→ ABOUT THIS EXERCISE:
Leaving out all pictures, transcribe the lines below exactly, from the first through the line containing "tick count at".

→ INFORMATION SUPPLIED:
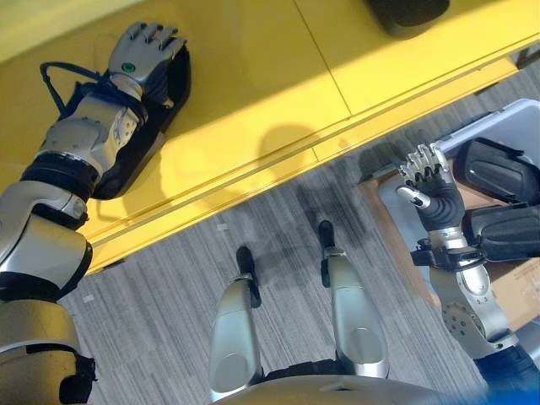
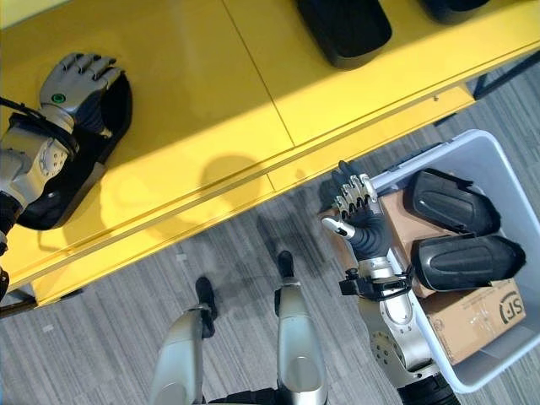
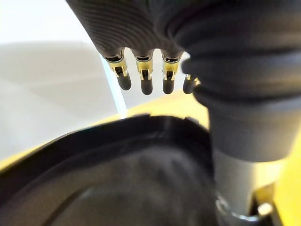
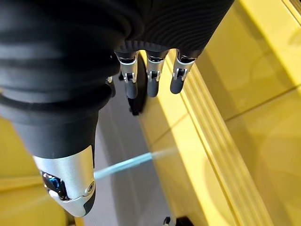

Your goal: Move parts from the plastic box to the shelf.

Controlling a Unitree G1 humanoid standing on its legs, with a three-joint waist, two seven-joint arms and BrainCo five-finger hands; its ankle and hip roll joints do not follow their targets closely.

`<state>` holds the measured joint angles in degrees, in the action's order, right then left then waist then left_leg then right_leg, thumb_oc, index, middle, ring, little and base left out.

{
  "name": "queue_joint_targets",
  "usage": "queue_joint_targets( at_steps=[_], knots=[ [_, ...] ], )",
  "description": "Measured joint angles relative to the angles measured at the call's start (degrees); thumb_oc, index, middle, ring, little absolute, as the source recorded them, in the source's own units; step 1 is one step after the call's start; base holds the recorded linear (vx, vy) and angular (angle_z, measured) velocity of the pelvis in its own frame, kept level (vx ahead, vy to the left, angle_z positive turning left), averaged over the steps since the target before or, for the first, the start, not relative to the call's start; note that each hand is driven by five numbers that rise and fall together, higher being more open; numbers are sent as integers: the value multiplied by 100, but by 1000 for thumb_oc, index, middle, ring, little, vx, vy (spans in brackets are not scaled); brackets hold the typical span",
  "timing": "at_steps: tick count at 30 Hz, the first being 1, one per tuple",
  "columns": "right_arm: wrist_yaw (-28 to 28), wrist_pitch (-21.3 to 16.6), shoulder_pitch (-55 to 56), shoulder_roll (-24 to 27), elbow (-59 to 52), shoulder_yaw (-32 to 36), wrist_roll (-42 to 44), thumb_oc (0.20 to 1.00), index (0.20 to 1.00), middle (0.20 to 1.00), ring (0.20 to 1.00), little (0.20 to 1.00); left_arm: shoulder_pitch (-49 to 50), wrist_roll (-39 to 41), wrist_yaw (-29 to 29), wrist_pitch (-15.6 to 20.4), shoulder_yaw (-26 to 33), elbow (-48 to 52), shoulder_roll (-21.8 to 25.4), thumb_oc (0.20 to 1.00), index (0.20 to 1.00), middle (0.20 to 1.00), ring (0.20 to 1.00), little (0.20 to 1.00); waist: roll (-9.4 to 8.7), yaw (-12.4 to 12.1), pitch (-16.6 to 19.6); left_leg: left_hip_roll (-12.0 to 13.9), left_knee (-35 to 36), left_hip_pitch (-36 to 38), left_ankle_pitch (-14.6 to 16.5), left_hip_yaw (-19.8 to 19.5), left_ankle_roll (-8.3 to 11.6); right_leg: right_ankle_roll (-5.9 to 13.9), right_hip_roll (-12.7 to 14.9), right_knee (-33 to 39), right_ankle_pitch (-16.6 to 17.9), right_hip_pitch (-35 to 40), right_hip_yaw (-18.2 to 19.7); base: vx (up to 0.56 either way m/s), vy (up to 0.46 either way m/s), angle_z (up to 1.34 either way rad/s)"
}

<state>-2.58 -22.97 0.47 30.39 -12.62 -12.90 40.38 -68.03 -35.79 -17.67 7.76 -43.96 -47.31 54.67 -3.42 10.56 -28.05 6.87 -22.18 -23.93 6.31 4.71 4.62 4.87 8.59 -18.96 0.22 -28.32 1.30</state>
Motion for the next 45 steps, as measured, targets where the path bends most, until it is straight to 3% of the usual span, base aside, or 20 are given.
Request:
queue_joint_targets(
  at_steps=[6, 13, 18, 34, 38, 40, 43, 44, 45],
  knots=[
    [-37, 12, -68, 6, 2, -126, 6, 1000, 1000, 1000, 1000, 1000, -544, 983, -41, -88, 2, -907, -879, 1000, 1000, 1000, 1000, 1000, -36, 42, 22, 28, 17, -11, 1, 3, 3, -11, -30, -9, 9, -27, 4, 21, -11, -1],
    [-45, 78, -9, 4, 1, -179, 115, 1000, 1000, 1000, 1000, 1000, -898, 1723, -17, -124, -27, -1451, -1384, 1000, 1000, 1000, 1000, 1000, -174, 170, 111, 36, 16, -31, 5, 66, 8, -11, -48, -19, 9, -88, 78, 23, -11, -4],
    [-45, 99, 3, 5, 3, -173, 117, 1000, 1000, 1000, 1000, 1000, -953, 1895, -12, -113, -50, -1480, -1392, 1000, 1000, 1000, 1000, 1000, -197, 250, 128, 42, -8, -82, 5, 85, 8, -11, -55, -6, 50, -134, 99, 7, -5, -2],
    [-107, 140, -5, 9, 16, -174, 122, 1000, 1000, 1000, 1000, 1000, -1255, 3268, -108, -233, 424, -1765, -1317, 1000, 1000, 1000, 1000, 1000, -187, 135, 225, 39, -56, -176, 5, 78, 7, -17, -48, -23, 67, -207, 100, 0, 0, 0],
    [-113, 163, -29, 22, 24, -171, 121, 1000, 1000, 1000, 1000, 1000, -1386, 3300, -143, -230, 367, -1621, -883, 1000, 1000, 1000, 1000, 1000, -182, 87, 266, 29, -114, -244, 5, 68, 6, -16, -38, -95, 71, -277, 103, 0, 0, 0],
    [-110, 174, -22, 193, 73, -167, 121, 1000, 1000, 1000, 1000, 1000, -1386, 3299, -160, -179, 337, -1133, -444, 1000, 1000, 1000, 1000, 1000, -174, 39, 270, 28, -152, -245, 5, 61, 7, -17, -35, -125, 70, -277, 104, 0, 0, 0],
    [-55, 177, -15, 224, 382, -50, 116, 1000, 1000, 1000, 1000, 1000, -931, 3081, -277, 96, 117, 883, 651, 1000, 1000, 1000, 1000, 1000, -42, -246, 325, -5, -203, -244, 3, 25, 3, -16, -3, -150, 68, -235, 98, -27, 15, 6],
    [8, 179, -32, 227, 479, -39, 115, 1000, 1000, 1000, 1000, 1000, -284, 2659, -310, 192, 180, 2168, 1528, 1000, 1000, 1000, 1000, 1000, 16, -318, 349, -17, -190, -199, 7, 17, -3, 0, 8, -135, 79, -178, 94, -35, 21, 14],
    [6, 179, 182, 234, 525, 91, 117, 1000, 1000, 1000, 1000, 1000, 153, 2360, -382, 315, 175, 2876, 1866, 1000, 1000, 1000, 1000, 1000, 114, -461, 407, -28, -196, -173, 9, -47, -3, -2, 20, -125, 74, -110, 37, -22, 26, 17]
  ],
)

→ RESULT OF THIS EXERCISE:
Your goal: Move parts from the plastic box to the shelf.

Controlling a Unitree G1 humanoid standing on its legs, with a three-joint waist, two seven-joint arms and BrainCo five-finger hands; its ankle and hip roll joints do not follow their targets closely.

`<state>` holds the measured joint angles in degrees, in the action's order, right then left then waist then left_leg then right_leg, thumb_oc, index, middle, ring, little and base left out.

{
  "name": "queue_joint_targets",
  "usage": "queue_joint_targets( at_steps=[_], knots=[ [_, ...] ], )",
  "description": "Measured joint angles relative to the angles measured at the call's start (degrees); thumb_oc, index, middle, ring, little absolute, as the source recorded them, in the source's own units; step 1 is one step after the call's start; base holds the recorded linear (vx, vy) and angular (angle_z, measured) velocity of the pelvis in its own frame, kept level (vx ahead, vy to the left, angle_z positive turning left), averaged over the steps since the target before or, for the first, the start, not relative to the call's start; note that each hand is driven by five numbers that rise and fall together, higher being more open; numbers are sent as integers: the value multiplied by 100, but by 1000 for thumb_oc, index, middle, ring, little, vx, vy (spans in brackets are not scaled); brackets hold the typical span",
  "timing": "at_steps: tick count at 30 Hz, the first being 1, one per tuple",

That concludes the exercise.